For Clients & Friends of The Gualco Group, Inc.

IN THIS ISSUE – “I See Some Nuance”

MANAGING THE PUBLIC’S MONEY

POLITICS

CLIMATE CHANGE

  • PG&E Bankruptcy: Wake-Up Call for Managing Climate Change Risks

UNIQUELY GOLDEN STATE

Capital News & Notes (CN&N) harvests California legislative and regulatory insights from dozens of media and official sources for the past week, tailored to your business and advocacy interests.  Please feel free to forward.

Stay current daily!  For our focused updates via Twitter: @jrgualco / @robertjgore / @gualcogroup

READ ALL ABOUT IT!!

FOR THE WEEK ENDING JAN. 25, 2019

Newsom’s Heavy Lift – Tax Reform

Gov. Gavin Newsom has the next four years to make his mark as California’s most powerful politician but significantly less time — more like 15 months — to broker a deal that would stave off a galactic clash of political heavyweights while also making public policy history.

The deal he has in mind would result in a sweeping overhaul of the state’s tax system. The incentive, he told reporters earlier this month, is a looming ballot measure that would raise commercial property taxes by a total of up to $11 billion a year. The so-called ”split roll” measure removes most businesses from protections created by Proposition 13, the landmark law that limits when property values are assessed and how much tax can be imposed.

“My desire is to use this as an exercise in bringing the parties together to see if we can compromise on a more comprehensive tax package,” Newsom said of the ballot measure.

It’s a bold idea, though not a new one. For decades, policy analysts have lamented the labyrinth of state tax rules as confusing and unfair. A manufacturer can be taxed when buying equipment and then again on the products made by that equipment. One homeowner pays sales tax when buying a pine tree for her yard but a neighbor buying an orange tree isn’t. Why? Trees that produce food for human consumption aren’t taxed.

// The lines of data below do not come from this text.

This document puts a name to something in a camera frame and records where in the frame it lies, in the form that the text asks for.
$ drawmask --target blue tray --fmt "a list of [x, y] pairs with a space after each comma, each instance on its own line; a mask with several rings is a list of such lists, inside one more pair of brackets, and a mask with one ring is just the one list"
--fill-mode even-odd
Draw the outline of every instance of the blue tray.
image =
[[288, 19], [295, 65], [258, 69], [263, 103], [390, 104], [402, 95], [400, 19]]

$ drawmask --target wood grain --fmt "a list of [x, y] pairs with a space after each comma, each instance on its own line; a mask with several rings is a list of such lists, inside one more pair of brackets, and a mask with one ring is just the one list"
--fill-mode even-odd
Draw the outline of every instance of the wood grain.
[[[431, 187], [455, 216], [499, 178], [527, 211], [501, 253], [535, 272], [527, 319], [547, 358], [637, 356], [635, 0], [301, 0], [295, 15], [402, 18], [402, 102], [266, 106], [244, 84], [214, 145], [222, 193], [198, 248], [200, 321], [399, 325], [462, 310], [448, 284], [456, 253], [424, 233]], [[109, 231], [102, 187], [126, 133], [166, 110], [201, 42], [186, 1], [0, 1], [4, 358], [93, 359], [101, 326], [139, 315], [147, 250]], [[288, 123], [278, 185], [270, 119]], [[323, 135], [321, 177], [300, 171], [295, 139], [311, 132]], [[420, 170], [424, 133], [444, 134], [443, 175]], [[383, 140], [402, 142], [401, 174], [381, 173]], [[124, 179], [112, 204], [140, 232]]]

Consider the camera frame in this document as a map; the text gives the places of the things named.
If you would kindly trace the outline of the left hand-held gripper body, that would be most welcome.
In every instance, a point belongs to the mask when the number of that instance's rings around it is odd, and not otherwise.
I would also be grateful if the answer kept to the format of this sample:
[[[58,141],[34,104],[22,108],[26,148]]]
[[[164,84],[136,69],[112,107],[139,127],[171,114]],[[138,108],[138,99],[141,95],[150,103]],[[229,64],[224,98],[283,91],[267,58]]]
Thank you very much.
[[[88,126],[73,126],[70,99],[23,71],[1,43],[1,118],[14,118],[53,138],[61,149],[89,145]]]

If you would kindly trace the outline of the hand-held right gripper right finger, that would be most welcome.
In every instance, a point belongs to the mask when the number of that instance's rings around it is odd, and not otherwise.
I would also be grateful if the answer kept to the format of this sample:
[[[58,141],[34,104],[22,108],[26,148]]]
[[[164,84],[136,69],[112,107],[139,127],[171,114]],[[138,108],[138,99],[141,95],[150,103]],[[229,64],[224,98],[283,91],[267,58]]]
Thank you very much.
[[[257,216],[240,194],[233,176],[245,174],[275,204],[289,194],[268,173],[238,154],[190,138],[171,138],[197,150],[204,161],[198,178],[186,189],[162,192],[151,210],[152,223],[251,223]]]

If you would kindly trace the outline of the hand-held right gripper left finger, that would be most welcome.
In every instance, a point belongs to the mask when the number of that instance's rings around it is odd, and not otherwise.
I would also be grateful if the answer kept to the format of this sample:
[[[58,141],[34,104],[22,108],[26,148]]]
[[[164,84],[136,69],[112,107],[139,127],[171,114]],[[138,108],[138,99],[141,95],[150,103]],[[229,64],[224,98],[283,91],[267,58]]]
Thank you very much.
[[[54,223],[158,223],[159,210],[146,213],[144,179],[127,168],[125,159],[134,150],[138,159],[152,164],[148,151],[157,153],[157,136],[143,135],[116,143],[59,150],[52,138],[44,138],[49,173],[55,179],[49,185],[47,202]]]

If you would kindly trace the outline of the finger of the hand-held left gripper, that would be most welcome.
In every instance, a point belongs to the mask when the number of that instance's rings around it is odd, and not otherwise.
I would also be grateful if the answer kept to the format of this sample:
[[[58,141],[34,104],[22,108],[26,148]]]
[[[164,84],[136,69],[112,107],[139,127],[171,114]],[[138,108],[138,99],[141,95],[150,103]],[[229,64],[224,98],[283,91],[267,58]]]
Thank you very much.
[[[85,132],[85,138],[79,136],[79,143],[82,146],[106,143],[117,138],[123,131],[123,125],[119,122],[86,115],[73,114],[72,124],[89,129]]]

Critics say California’s tax system is still based on an era in which goods, not services, dominated the economy. That provided incentive for the last big reform effort, a 2009 bipartisan commission that crafted detailed recommendations for a framework relying less on income taxes generated by Wall Street investments from the most wealthy. Its key recommendation was a “business net receipts tax,” a broad tax on economic activities at a relatively low rate.

But Democrats balked, believing it would shift more of the tax burden from the rich to the poor. The panel’s lengthy report was dead on arrival in the state Capitol, promptly put on a shelf where all but a few of its recommendations have gathered dust ever since.

The message ever since has been that broad tax reform simply isn’t doable. That was certainly the viewpoint of former Gov. Jerry Brown who, Newsom said this month, “had no interest in this, even at the peak of his power, influence and insight.”

The new governor also rejected the idea that California’s tax structure had to be one or the other — progressive in taxing those who can afford it but also volatile, or stable but regressive in who pays.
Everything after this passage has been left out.